'''

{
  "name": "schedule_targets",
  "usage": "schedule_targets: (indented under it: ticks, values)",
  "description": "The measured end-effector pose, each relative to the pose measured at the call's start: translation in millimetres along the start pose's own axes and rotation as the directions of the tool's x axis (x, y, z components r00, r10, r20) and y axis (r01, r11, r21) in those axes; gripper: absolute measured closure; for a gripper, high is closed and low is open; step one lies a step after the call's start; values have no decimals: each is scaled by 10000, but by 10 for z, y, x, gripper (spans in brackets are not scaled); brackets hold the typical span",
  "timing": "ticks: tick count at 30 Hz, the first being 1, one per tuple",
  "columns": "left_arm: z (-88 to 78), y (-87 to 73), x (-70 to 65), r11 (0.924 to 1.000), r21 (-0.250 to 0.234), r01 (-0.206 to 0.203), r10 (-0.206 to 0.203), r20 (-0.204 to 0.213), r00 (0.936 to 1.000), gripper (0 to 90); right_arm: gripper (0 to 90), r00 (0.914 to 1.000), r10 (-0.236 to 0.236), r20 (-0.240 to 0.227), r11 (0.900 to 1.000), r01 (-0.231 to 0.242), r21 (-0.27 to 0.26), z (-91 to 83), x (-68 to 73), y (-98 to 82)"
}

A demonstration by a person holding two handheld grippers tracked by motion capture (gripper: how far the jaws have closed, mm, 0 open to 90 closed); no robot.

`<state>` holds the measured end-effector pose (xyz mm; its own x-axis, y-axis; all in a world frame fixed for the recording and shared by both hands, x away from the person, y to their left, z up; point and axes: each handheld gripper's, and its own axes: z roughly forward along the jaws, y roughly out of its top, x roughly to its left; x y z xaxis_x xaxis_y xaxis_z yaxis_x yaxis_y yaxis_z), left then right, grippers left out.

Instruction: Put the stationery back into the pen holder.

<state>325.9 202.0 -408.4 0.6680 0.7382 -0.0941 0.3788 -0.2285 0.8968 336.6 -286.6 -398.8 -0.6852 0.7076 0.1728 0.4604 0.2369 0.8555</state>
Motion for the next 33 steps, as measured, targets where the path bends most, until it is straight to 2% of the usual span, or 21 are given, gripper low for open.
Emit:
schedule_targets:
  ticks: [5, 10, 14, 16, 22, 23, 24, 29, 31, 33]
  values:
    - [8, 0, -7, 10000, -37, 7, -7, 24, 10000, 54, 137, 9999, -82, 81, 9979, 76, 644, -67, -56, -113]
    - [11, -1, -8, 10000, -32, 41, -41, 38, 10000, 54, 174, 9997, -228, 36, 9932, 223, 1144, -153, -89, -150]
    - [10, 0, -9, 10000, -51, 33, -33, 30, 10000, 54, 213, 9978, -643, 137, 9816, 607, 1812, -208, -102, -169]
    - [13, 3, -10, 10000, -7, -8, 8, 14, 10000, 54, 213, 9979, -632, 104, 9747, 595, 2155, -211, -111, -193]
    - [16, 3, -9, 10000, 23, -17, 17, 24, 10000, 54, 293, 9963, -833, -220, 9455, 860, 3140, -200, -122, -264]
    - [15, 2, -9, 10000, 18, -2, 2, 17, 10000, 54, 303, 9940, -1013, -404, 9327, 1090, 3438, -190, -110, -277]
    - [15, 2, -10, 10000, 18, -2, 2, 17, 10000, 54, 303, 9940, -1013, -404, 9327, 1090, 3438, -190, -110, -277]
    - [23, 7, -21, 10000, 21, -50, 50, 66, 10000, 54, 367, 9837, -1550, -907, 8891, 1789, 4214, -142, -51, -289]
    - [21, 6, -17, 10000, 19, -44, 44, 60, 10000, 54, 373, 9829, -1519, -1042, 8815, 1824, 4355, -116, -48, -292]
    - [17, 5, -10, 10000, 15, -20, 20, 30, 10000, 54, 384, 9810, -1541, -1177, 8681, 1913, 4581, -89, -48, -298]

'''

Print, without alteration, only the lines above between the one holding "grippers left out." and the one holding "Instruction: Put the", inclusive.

#### TASK RESPONSE:
`<state>` holds the measured end-effector pose (xyz mm; its own x-axis, y-axis; all in a world frame fixed for the recording and shared by both hands, x away from the person, y to their left, z up; point and axes: each handheld gripper's, and its own axes: z roughly forward along the jaws, y roughly out of its top, x roughly to its left; x y z xaxis_x xaxis_y xaxis_z yaxis_x yaxis_y yaxis_z), left then right, grippers left out.

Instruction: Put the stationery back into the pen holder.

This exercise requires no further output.